A market, by definition, is a group of people that want something. A service, a product — whatever it may be. When there is a ‘market’ for something, it means there are people willing to buy it.
Within a market, there are usually tons of market providers. Some of which will be most successful — we refer to these as market leaders. Think Pepsi and Adidas. These brands are trailblasers in their respective industries.
Remember that just because there is a market doesn’t automatically mean it’s worthwhile to pursue every aspect of that market. To be successful, brands need to understand their own market. To do so, they need to break it down into smaller groups and identify what each one wants. Then, they need to decide which is most valuable to their business.
What is the target market?
The market for a product is usually vast. Marketers need to divide them into groups that share similarities. Segmenting consumer markets will make things more personal!
There are lots of ways to segment a market. Behavioural segmentation, demographic segmentation, psychographic segmentation, and geographic segmentation are the most popular.

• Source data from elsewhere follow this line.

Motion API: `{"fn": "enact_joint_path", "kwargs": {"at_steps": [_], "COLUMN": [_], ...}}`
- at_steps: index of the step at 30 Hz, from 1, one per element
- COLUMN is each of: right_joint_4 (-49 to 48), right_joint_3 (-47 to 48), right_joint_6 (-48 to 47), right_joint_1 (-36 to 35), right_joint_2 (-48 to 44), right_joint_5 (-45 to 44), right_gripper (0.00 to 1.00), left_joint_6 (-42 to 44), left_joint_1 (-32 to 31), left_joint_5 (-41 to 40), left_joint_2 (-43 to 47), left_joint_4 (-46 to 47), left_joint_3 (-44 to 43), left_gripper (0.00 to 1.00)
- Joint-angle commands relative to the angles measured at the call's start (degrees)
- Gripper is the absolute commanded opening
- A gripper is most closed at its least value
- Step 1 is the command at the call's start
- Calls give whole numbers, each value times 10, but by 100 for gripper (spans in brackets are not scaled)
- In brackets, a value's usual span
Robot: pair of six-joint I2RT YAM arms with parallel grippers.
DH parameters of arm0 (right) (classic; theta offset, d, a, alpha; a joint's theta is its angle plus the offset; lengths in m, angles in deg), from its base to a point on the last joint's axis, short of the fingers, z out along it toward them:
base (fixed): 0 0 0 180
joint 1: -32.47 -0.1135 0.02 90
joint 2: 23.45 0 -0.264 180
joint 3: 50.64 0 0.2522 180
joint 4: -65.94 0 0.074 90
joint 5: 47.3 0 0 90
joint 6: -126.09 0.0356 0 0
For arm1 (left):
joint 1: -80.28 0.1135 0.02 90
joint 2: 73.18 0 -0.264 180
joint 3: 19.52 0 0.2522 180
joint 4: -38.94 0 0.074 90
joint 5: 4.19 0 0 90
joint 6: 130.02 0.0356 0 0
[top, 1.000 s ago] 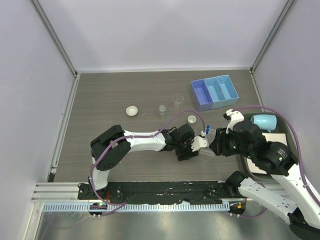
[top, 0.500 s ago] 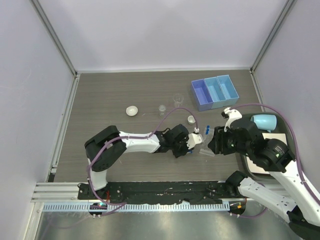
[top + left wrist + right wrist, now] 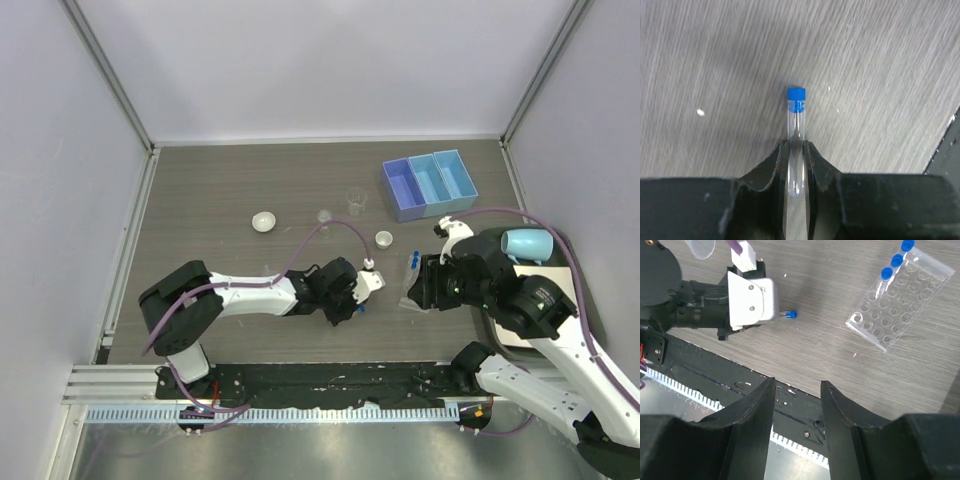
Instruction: Organize the chemistry lab equipment
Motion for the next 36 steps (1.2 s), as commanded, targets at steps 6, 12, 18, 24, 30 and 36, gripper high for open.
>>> {"fn": "enact_joint_path", "kwargs": {"at_steps": [6,12,18,24,30,36], "right_joint_4": [-86,-148,-225,-327,-395,-419], "right_joint_3": [-60,-101,-143,-186,-198,-180], "right_joint_6": [4,19,52,104,134,136], "right_joint_1": [-2,-2,-3,-6,-41,-73], "right_joint_2": [-9,-20,-28,-26,14,57], "right_joint_5": [132,231,302,350,345,325], "right_gripper": [47,47,47,48,49,49], "left_joint_6": [-91,-171,-257,-324,-347,-352], "left_joint_1": [1,1,3,3,3,3], "left_joint_5": [16,48,78,96,108,114], "left_joint_2": [149,252,355,419,455,469], "left_joint_4": [-24,5,47,98,114,122], "left_joint_3": [41,79,130,163,188,212], "left_gripper": [1,1,4,3,4,3]}}
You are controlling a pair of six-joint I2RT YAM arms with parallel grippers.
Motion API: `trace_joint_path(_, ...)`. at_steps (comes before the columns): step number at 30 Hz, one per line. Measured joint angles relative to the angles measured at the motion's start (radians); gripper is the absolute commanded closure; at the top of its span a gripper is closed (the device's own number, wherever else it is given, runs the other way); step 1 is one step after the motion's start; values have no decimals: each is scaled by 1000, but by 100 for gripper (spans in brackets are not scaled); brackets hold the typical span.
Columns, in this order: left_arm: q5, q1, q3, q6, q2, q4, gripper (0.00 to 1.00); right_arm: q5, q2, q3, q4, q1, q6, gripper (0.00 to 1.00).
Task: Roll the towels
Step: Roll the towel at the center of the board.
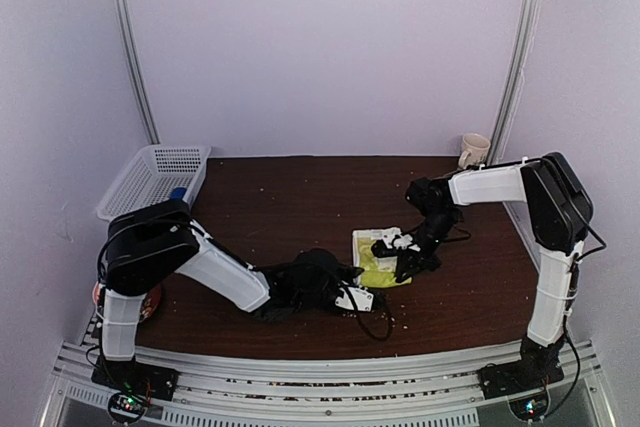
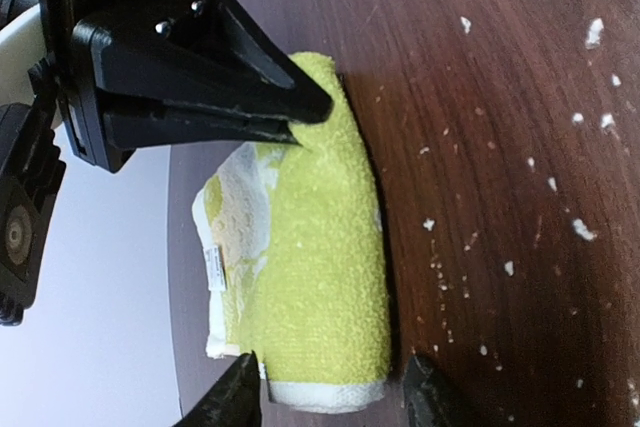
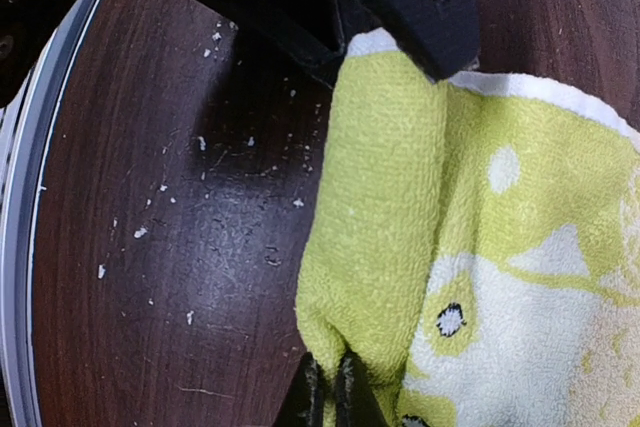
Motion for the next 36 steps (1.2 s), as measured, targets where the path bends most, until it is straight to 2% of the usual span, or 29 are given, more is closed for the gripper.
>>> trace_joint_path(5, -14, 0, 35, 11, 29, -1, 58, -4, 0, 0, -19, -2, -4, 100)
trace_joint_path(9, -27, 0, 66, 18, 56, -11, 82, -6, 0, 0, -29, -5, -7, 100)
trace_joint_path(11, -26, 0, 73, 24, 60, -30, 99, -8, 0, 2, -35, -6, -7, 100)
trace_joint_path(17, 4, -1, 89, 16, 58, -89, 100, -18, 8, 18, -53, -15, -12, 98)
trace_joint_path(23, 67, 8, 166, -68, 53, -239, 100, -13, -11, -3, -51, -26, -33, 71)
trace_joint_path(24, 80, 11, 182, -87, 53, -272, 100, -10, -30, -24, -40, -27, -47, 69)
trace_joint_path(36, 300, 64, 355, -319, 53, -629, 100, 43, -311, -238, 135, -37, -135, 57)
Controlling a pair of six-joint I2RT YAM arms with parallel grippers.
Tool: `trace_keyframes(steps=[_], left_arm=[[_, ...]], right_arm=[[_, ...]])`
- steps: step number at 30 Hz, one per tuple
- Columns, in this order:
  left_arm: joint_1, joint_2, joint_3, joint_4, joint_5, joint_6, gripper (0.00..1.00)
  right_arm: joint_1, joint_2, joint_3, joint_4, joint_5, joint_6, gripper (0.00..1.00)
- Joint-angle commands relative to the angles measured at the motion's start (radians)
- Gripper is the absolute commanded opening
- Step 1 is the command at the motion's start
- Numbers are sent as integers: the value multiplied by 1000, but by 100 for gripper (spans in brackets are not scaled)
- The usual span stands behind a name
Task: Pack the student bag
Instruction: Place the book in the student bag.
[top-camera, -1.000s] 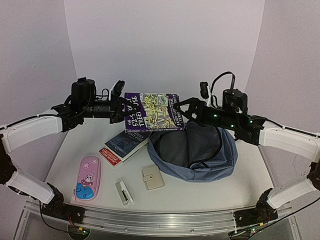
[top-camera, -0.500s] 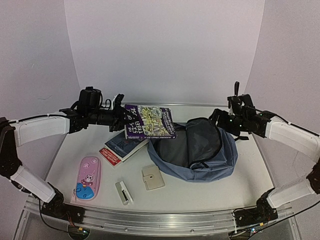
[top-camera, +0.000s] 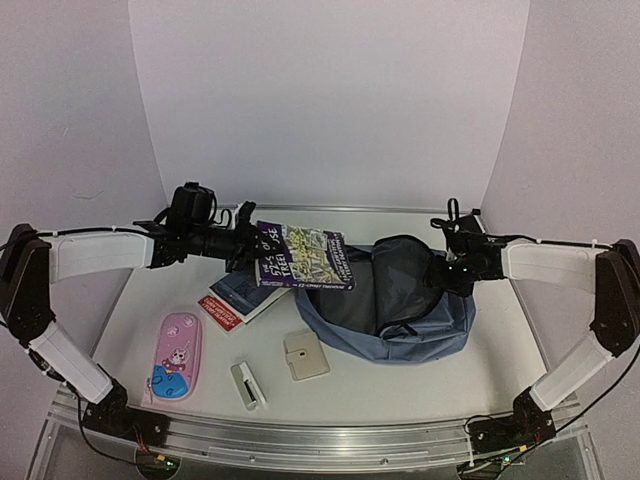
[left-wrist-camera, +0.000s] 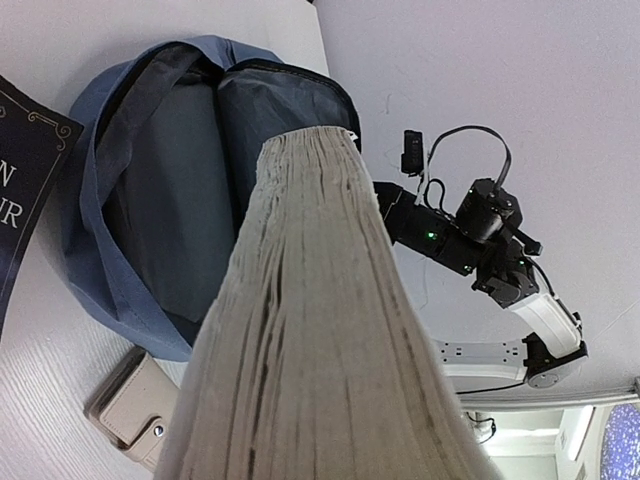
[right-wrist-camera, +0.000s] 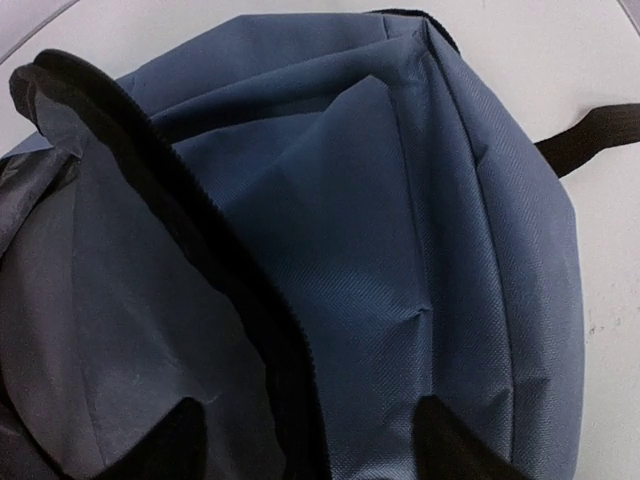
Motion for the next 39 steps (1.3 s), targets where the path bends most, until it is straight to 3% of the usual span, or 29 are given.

Once you have defined your groups — or segments — you need to decide which one you’re going to focus on. This is your target market.
Marketers will usually base this on how much revenue they drive. Or, how well they fit with wider business goals. Your marketing strategy will then focus on this group, making it a priority for your sales team too.
- Targeting smaller, engaged audiences are cost-effective.
- It makes personalization easier.
- Personalization improves return on investment.
- It helps give a greater insight into customer wants and needs and guides content and messaging.
So, about Segmentation and your Market Strategy
Without formal segmentation, marketers (you) have no good way of understanding their customers other than gut feel and years of experience. The marketplace is full of customers with a variety of wants and needs, practical and emotional, that relate to your offerings.
Start by segmenting your audience — there is no exact right or wrong way to do this! Every business is different, so decide which approach works best for you, or be guided by our target market brainstorming worksheet. Once complete, you’ll have several smaller audiences that make up your wider audience. Each of these segments will have something in common. Their buyer behaviour, their age, their values; it all depends on how you decide to split them.
One or two of these segments will stand out to you. This could be because of the number of purchases, revenue, loyalty, or even how easy it is to market to them. These become your target audiences.
To Recap Why Market Segmentation is Important?
Market segmentation is essential to personalisation. With so many products available, customers expecting and demand a tailored service. It is no longer about hoping customers will like your services or products. Instead, you must tailor offerings and messaging to meet an already engaged audience.
- Segmentation enables marketing and salespeople to rank customers by importance.
- It helps you decide where to focus your efforts, and where not to!
- It enhances opportunities to expand locations, products or services.
- Increasing the ability to up-sell and cross-sell drives revenue.
- It is a necessary step towards a personalised marketing approach.